▶ **ACTIVITY**: Repeat verbatim only the lines from the opening of the material below through the one that contains "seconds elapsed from".
----- INFORMATION SHOWN -----
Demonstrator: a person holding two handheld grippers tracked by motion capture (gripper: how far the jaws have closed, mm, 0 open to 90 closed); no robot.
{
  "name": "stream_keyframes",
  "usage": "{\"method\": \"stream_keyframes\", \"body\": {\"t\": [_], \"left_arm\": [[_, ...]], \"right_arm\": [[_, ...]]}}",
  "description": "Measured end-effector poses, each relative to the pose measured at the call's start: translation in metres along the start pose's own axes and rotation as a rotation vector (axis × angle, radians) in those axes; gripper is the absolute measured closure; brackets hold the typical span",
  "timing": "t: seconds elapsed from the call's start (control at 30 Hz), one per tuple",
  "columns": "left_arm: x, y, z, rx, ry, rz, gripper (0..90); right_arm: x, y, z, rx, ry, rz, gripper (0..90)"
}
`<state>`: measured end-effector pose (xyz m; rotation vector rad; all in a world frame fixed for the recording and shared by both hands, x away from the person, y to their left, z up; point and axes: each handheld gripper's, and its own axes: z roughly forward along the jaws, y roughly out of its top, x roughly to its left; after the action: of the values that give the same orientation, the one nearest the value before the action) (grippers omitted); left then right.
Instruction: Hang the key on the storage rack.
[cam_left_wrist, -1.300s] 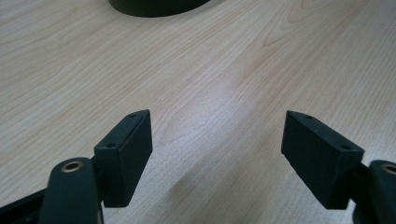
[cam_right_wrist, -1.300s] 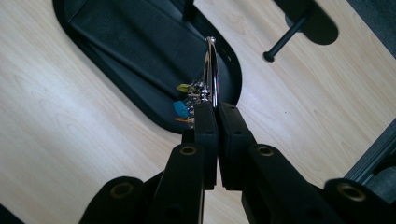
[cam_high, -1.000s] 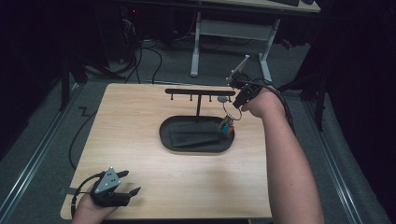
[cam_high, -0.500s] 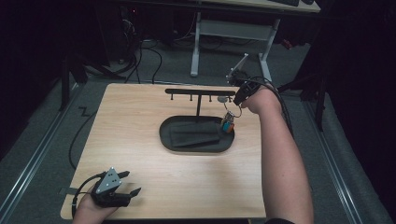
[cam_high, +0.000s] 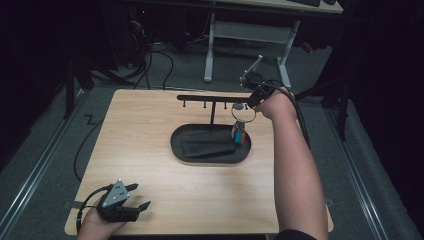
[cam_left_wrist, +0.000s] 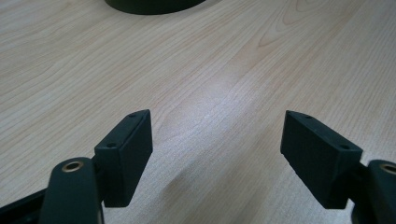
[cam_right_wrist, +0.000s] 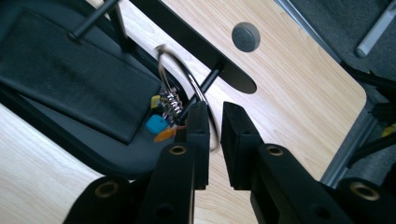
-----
▶ **WRITTEN ANSWER**:
Demonstrator: a person holding two handheld grippers tracked by motion capture (gripper: how far the jaws have closed, mm, 0 open to 90 closed); no robot.
{
  "name": "stream_keyframes",
  "usage": "{\"method\": \"stream_keyframes\", \"body\": {\"t\": [_], \"left_arm\": [[_, ...]], \"right_arm\": [[_, ...]]}}",
  "description": "Measured end-effector poses, each relative to the pose measured at the call's start: translation in metres along the start pose's own axes and rotation as a rotation vector (axis × angle, radians) in those axes; gripper is the absolute measured closure; brackets hold the typical span",
  "timing": "t: seconds elapsed from the call's start (control at 30 Hz), one per tuple",

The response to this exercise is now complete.